Insert Injection Molding
What is insert injection molding?
Insert molding is a process that begins by putting metal, ceramic or plastic parts into plastic injection molds. After these parts are properly placed, the mold is filled with molten plastic during the normal injection molding process. After the plastic has cooled, the inserted part is now firmly bound to and integrated into the plastic part. There are many options for placing inserts in the mold. Threaded sleeves, wires, batteries and warning labels are just a few examples.
Why use insert molding?
One of the biggest reasons for using insert injection molding is the total cost savings. Although it is more expensive to add inserts in the production process, there is no second processing of the parts to manually install the inserts, which can save a lot of costs. Another advantage is that the insert is more structurally stable than inserting it after molding.
Consider a plastic part in which multiple threaded bushings need to be integrated. If these bushings are not insert molded during plastic injection molding, they must be added in other post molding processes by other methods (e.g., hot riveting (thermoplastic riveting)). This second process will increase the time and cost of molding projects.
Metal insert molding
The final benefit to consider is that weight savings can be achieved through insert molding.
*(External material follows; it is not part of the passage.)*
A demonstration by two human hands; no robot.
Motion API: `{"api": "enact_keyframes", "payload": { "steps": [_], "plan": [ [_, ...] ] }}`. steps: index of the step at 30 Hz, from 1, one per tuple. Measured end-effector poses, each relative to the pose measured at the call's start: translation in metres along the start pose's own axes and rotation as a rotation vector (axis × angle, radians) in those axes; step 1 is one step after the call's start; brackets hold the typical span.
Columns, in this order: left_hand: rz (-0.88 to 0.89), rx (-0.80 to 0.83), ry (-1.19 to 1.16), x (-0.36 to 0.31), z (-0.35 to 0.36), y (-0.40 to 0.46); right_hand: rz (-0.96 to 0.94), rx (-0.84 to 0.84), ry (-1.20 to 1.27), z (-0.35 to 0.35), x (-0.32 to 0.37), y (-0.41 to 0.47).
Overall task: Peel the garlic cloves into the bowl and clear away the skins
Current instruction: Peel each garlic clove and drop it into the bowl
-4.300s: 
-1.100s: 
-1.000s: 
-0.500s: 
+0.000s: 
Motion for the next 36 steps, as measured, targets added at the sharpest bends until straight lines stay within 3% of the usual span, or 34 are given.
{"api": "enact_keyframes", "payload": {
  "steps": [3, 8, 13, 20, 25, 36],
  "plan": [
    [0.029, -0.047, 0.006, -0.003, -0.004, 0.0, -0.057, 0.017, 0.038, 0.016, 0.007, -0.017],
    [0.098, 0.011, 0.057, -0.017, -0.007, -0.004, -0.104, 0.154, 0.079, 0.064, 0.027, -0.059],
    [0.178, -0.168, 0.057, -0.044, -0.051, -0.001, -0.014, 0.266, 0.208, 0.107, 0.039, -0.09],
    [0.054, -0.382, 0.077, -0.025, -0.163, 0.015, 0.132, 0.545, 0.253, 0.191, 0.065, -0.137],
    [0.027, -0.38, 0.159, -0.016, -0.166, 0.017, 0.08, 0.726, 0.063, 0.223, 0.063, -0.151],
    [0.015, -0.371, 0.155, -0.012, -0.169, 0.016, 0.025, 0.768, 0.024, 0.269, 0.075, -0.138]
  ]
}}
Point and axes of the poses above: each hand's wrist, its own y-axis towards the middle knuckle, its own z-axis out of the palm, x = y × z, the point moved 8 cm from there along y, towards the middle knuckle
For example, if you consider making a part entirely of metal because it requires machining metal screw holes, you can save a lot of weight by using plastic injection molded parts and inserting threaded metal bushings (assuming your design will allow this material variation). This is very important in industries where weight reduction is a top priority, such as the automotive and aerospace industries.
Is there any special consideration for insert molding?
Whether you use metal, ceramic or plastic inserts, one of the biggest considerations is that you have enough material to support the plug-in. Too thin a wall can cause the insert to separate from the rest of the part. This may occur during production or during the use of parts. You need to make sure you have enough plastic material to place the plug-in correctly.
When using plastic inserts, this consideration is more of a problem. You are going to make sure that the inserts you use in the mold can be safely exposed to the temperature required to melt the plastic injection material without deforming the insert. If your insert cannot withstand the temperature of the molten plastic, you will need to see if another plastic with a higher melting point can be safely used.
Another consideration for insert molding is whether your insert can withstand pressure. The pressure generated in the process of plastic injection molding is very high. You need to make sure that the blade can withstand this pressure without breaking or deforming.
Injection molding process of insert
Insert molding (also known as insert molding) is similar to injection molding and uses the same type of machine. During the molding of the insert, the plastic resin particles are heated until they melt. The molten liquid plastic is introduced into the mold under pressure. The die can be made of any metal such as steel or aluminum. The molten form is then cooled and solidified into a solid form. The plastic material thus formed is then removed from the mold.
Insert molding also uses materials similar to the injection molding process. The only exception is metal elements that can be added before the mold is finished.
Insert Molding Applications
There are many applications to insert molding. Such applications include:
Auto industry components
Industrial equipment components
DDPROTOTYPE can help you with your insert molding needs.
Insert molding and Overmolding
On the surface, the two technologies look very similar. Insert molding usually takes only a small part and is then encapsulated in a plastic resin, just like a threaded bushing. Overmolding, on the other hand, is a process in which plastic is injected into another top, a different material, a plastic sheet forming a plastic layer. For example, the case of a portable drilling rig. The main body of the shell is the first process of injection molding (base material), and then the softer handle and handle are coated on the main body.
How long can the injection mold last?
Our injection molds usually last more than 100000 cycles. In addition, DDPROTOTYPE provides a lifetime warranty for these injection molds. As long as we continue to manufacture parts for you, we will maintain and refurbish the tools at our own expense as needed.